In a rare move, four officials from now-defunct Armstrong Coal are defendants in a criminal trial facing conspiracy charges to defraud the United States. Federal prosecutors have charged the former executives – Glendall Hardison, Charley Barber, Brian Keith Casebier, and Dwight Fulkerson – with violating federal regulations enacted to reduce dust in underground coal mines.
Actions that put coal miners at risk
According to prosecutors, the quartet tried to enact shortcuts. Specifically, they demanded that coal miners enter two Kentucky-based mines – Kronos and Parkway – and rig equipment used to monitor dust to help them pass quality tests.
Specific allegations involve moving dust sampling equipment – known in the industry as dust pumps – to cleaner areas of the mine to improve readings from 2013 to 2015. They also moved workers to areas without dust monitors to the dirtiest, more risky jobs.
That order created an unsafe environment where coal miners inhaled dust in supposedly “safe” coal mine areas.
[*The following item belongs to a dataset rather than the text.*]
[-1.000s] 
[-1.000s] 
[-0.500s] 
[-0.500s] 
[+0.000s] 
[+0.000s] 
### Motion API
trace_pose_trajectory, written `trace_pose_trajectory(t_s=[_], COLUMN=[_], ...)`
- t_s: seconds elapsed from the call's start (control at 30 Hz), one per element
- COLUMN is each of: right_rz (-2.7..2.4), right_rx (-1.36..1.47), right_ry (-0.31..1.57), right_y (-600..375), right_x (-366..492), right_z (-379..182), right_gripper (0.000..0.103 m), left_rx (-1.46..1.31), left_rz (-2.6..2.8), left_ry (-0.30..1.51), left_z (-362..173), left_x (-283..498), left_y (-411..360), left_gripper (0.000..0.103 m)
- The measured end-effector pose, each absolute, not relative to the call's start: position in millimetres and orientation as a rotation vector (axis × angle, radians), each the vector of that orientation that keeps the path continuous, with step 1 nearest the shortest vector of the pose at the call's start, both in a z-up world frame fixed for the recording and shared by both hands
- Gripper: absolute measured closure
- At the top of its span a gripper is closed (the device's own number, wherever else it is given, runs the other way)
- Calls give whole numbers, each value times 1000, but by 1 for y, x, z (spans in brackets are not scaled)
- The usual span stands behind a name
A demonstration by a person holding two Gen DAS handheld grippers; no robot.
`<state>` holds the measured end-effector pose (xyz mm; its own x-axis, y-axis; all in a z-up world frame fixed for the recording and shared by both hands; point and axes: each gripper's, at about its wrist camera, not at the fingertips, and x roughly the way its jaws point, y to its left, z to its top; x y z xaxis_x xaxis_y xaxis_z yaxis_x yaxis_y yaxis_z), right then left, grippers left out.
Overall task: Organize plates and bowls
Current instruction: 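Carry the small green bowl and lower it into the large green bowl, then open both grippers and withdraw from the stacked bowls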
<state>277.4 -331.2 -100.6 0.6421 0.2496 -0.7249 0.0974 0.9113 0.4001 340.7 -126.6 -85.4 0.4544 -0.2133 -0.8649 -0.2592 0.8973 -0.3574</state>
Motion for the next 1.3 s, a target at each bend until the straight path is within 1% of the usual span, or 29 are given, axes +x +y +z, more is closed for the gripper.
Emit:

Inhalation can result in pneumoconiosis, also known as black lung, a disease that lacks a cure and has killed tens of thousands of workers, with others suffering adverse effects. The case caught the attention of prosecutors after a news story about the miners and their meeting with a mine safety lawyer after their complaints fell on deaf ears.
A total of nine Armstrong managers and supervisors faced indictments. However, five settled prior to the trial.
For miners stricken with black lung following a long career, any verdict will not improve their health or lengthen their lives. However, it could represent a sliver of justice for them and a safer future for coal miners going forward.